With a few hours of time and a little D.I.Y. (do-it-yourself) spirit, you can make some major improvements to the PCs and networks you use at home or for your small business. We picked out twelve such projects, and asked some of our experts to step you through them. Sound good? Read on.
Turn a PC Into an HD Media Server
PCs are great at collecting and organizing media files, from digital camera photos to iTunes tracks to video downloads. But to get the most from your digital entertainment, you'll want to enjoy it on your living-room stereo system or big-screen HDTV. That's where media servers and player boxes come in: They provide the software and hardware interfaces you must have to access PC-based content directly from your TV screen.
Media Center Software
The first step in sharing content painlessly is getting the right software. Our top choice for the job is Microsoft's competent and easy-to-use Windows Media Center, an HD-capable app included in Windows Vista Home Premium and Ultimate, as well as in Media Center Edition versions of XP. It plays back most media file types, including HD video and Windows DRM-protected content downloaded from online stores. It also streams Internet radio and Web-based video, and works with many HDTV tuners so you can use your computer as a DVR.
Getting started with Media Center is simple. When you open it for the first time, it scours your hard drives for media files, arranges them into such categories as Music, Pictures & Videos, and TV & Movies, and then serves them up via a point-and-click interface. Depending on how many files you have, you can set up Windows Media Center in a matter of minutes just by clicking through a few screens. You don't need to do any organizing ahead of time, though you can designate which folders will be searched for media files, and for this reason you may want to segregate public content from private material. The program can also access network storage drives--if you're in the market to purchase such a drive, look for a UPnP-enabled or "media storage" drive to make that process easier.

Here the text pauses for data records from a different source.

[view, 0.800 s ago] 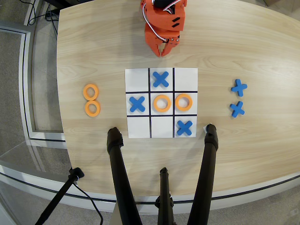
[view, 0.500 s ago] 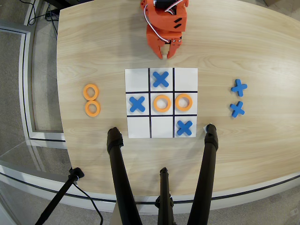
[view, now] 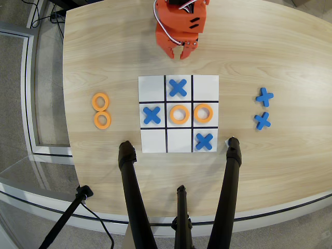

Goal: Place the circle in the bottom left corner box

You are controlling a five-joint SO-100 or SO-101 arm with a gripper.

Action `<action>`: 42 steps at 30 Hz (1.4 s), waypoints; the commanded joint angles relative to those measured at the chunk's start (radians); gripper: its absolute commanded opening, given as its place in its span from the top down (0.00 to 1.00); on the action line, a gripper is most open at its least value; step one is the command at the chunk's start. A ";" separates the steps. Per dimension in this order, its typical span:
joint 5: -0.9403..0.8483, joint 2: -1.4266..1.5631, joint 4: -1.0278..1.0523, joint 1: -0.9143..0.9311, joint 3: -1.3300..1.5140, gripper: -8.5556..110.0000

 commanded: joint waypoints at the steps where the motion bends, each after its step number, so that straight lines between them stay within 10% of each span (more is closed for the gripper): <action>1: 0.035 -0.299 -0.011 0.055 -0.330 0.88; 17: 0.029 -1.189 -0.380 0.393 -0.996 0.83; 42: -0.152 -1.479 -0.414 0.537 -1.104 0.80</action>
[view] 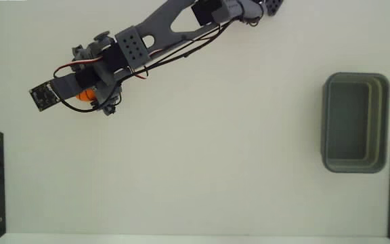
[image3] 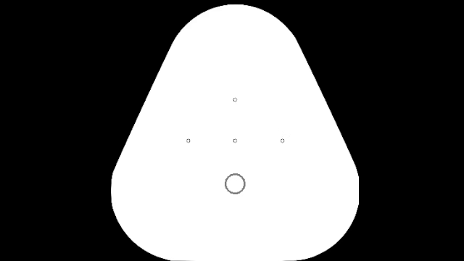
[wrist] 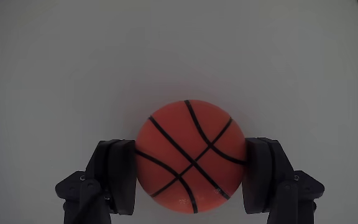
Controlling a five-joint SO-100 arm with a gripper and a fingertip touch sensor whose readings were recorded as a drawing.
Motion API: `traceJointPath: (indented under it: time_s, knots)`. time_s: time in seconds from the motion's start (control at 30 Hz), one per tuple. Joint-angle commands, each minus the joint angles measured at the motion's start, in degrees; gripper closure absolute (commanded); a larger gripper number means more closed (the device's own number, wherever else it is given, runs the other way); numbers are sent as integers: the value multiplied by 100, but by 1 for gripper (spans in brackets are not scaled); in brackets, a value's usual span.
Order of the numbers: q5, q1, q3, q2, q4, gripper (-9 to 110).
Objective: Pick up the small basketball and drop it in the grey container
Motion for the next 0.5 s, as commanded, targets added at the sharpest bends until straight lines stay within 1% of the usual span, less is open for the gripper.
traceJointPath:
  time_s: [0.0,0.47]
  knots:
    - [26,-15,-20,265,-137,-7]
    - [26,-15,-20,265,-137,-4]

The Jump to the Living Room
Now comes the harder part: making the PC-to-TV connection, especially for HD video. To bridge that gap, Microsoft has developed a class of products called Media Center Extenders. Video travels from PC to Extender over a high-bandwidth ethernet or Wi-Fi connection, and then it goes from the Extender to the TV via special HDMI, DVI, or HD component cables. Thus far, however, the only Vista-compatible Extender with HD outputs is the Xbox 360 game console ($300); more options are expected this fall.
To set up Media Center on the Xbox 360, go to the Xbox 360 Media Download Center and select the download at the side of the page that corresponds to your Windows version. The Xbox 360 Universal Media Remote even has a dedicated Media Center button to make navigation easy. Be sure to hook up the Xbox 360 through the television's high-definition connectors for best effect.
Alternatives to Media Center
If you don't have Media Center already and don't want to upgrade to Vista, all is not lost. Companies such as Buffalo, D-Link, and Netgear offer their own HD-capable media player boxes. We tested the Netgear Digital Entertainer HD ($400), which has both HD component and HDMI ports, as well as wired and wireless network connections. The Netgear device has PC software that, like Media Center, finds all the media files on your hard drive and delivers them to your TV in navigable categories. In addition to handling unprotected video, music, and picture files, the Netgear can play both protected iTunes music and Windows DRM content, something no other HD media player can do.
Adding an HDTV Tuner
If you also want to use your computer as a DVR to record and pause live TV, you can add an HDTV tuner to either a Media Center PC or the Netgear box. We tried the Pinnacle PCTV HD Pro Stick, a USB 2.0 device reminiscent of a thumb drive that comes with a portable antenna for picking up local digital and analog broadcasting; you can use it with digital cable/satellite boxes for HD content, too--though you'll take a quality hit, since it will hook up to your set-top box via an analog, not digital, connection. After installing the drivers, you can work within Windows Media Center or the Netgear Digital Entertainer to set up the channels, program guide, and recording options for the tuner.
Finally, note that you will need plenty of disk space for high-definition recording: Best-quality HD MPEG-2 video runs about 10GB per hour. And HD video streaming may require speeds of up to 25 megabits per second, so make sure you have a fast connection such as wired ethernet, 802.11n Wi-Fi, or HomePlug AV powerline networking.